En el contexto de la visita del presidente William Clinton a México, los titulares de la Procuraduría General de la República, Jorge Madrazo Cuéllar, y de la Secretaría de Relaciones Exteriores, José Angel Gurría, acompañados por las secretarias estadunidenses de Estado, Madeleine Albright, y de Justicia, Janet Reno, dieron a conocer un acuerdo binacional que establece la participación de Washington en la elaboración de sistemas de escrutinio y en la capacitación de los mandos de la nueva Fiscalía Especializada para la Atención de Delitos contra la Salud, entidad que remplazará al Instituto Nacional para el Combate a las Drogas (INCD).
Aunque hay razones para suponer la existencia de intensas presiones diplomáticas de Washington para lograr la firma del acuerdo, debe considerarse que tal y como está planteado resulta inaceptable.
En primer término, en la medida en que diversos gobiernos mexicanos han catalogado al narcotráfico como un problema de seguridad nacional, las instancias encargadas de combatirlo deben mantenerse al margen de cualquier injerencia extranjera. Por más que los funcionarios mencionados se refirieron al acuerdo en términos de cooperación técnica, la frontera entre ésta y la intervención política es, en áreas tan sensibles, prácticamente indistinguible.

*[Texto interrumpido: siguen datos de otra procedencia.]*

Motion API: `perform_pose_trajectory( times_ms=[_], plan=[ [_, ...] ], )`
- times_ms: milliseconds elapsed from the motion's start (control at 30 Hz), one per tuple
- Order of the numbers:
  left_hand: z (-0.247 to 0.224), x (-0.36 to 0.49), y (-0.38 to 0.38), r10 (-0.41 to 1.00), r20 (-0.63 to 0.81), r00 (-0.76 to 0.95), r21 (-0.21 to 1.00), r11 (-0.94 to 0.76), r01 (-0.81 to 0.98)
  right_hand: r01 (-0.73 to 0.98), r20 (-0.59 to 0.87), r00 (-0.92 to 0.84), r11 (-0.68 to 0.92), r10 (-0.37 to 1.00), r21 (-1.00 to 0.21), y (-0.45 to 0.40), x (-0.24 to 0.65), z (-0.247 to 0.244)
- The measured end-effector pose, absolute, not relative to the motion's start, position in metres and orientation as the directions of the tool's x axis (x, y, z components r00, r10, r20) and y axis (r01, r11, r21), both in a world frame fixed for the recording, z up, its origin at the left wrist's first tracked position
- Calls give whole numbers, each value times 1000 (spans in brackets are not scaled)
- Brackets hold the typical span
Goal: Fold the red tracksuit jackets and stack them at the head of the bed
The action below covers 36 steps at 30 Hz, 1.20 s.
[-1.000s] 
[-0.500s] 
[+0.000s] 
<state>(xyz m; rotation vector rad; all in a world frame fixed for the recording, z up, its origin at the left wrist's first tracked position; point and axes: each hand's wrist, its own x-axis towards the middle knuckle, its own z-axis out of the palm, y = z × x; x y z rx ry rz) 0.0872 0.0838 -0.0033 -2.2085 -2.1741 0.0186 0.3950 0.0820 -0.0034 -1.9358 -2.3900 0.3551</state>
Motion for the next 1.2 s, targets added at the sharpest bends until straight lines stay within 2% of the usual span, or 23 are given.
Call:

El pacto señalado es también cuestionable si se considera que en ambos gobiernos existen percepciones diferentes sobre el problema de las drogas: mientras que para Estados Unidos se trata básicamente de un trasiego perverso cuya responsabilidad principal recae sobre las naciones productoras y de tránsito -como la nuestra-, para México resulta claro que el motor principal del narcotráfico es la masiva demanda de enervantes que existe en la sociedad estadunidense. En esta perspectiva, es inevitable suponer que, de ser ``capacitados'' por el Departamento de Justicia estadunidense, los mandos de la nueva fiscalía mexicana asimilarán la lógica equivocada del país vecino y que, en consecuencia, van a combatir las drogas en función de los intereses estadunidenses, y no con base en las convicciones mexicanas en esta materia.
Otro aspecto grave y preocupante del acuerdo anunciado ayer es que parece ser una admisión tácita, por parte de las autoridades mexicanas encargadas de procurar justicia, de su incapacidad para establecer por sí mismas, y con sus propios recursos -humanos y materiales-, mecanismos de prevención y erradicación de la corrupción y la infiltración a que han sido sometidas por el enorme poderío de las bandas de narcotraficantes. De tal suerte, la aceptación de una tan estrecha y profunda asistencia del Departamento de Justicia estadunidense, en tareas que debieran ser atribución exclusiva de los mexicanos, constituye algo cercano a una claudicación de las obligaciones del Estado.
En virtud de las razones anteriores, el convenio mencionado es, en los términos en que fue presentado, lesivo para la soberanía y riesgoso para nuestra seguridad nacional.
Visto desde otro ángulo, es cuestionable y poco procedente el propósito de poner la capacitación de funcionarios mexicanos en manos de un gobierno extranjero que, a su vez, no ha sido capaz de acreditar la validez y la eficacia de su política y sus métodos de lucha contra las drogas. En efecto, a lo largo de la última década, la DEA, el Pentágono y los departamentos de Justicia y de Estado han logrado convertir el asunto en una cruenta e interminable guerra continental, pero no han logrado un solo avance significativo en la reducción del narcotráfico y de las adicciones en territorio estadunidense.
La aceptación de los 6 millones de dólares ofrecidos por Albright para la restructuración de la nueva fiscalía antinarcóticos agravaría el carácter nocivo a la soberanía nacional del acuerdo ya firmado, en la medida en que el desembolso de esa suma daría a Washington, inevitablemente, un margen de injerencia mayor en la conformación y la operación de esa dependencia del gobierno mexicano.
Por las razones señaladas, parece necesario que el Poder Legislativo tome cartas en el asunto y que la Comisión Permanente del Congreso de la Unión llame a un periodo extraordinario de sesiones, tanto para crear el marco de sendas comparecencias de los titulares de la PGR y de la SRE, como para que, en términos del artículo 76, fracción primera, de la Constitución, el Senado de la República debata y, en su caso, deje sin efecto el preocupante acuerdo con Estados Unidos anunciado ayer.
Finalmente, no cabe duda que el combate a la delincuencia, en general, y al tráfico de drogas en particular, ha de ser una obligación irrenunciable del Estado mexicano, pero que esa tarea no debe por ningún motivo poner en entredicho el ejercicio soberano de sus atribuciones. En esta perspectiva, y sin desconocer la necesidad de participar en una cooperación internacional equitativa y respetuosa, México debe restructurar y reforzar la lucha contra las drogas con base en sus propios recursos, su propia gente y sus propias capacidades.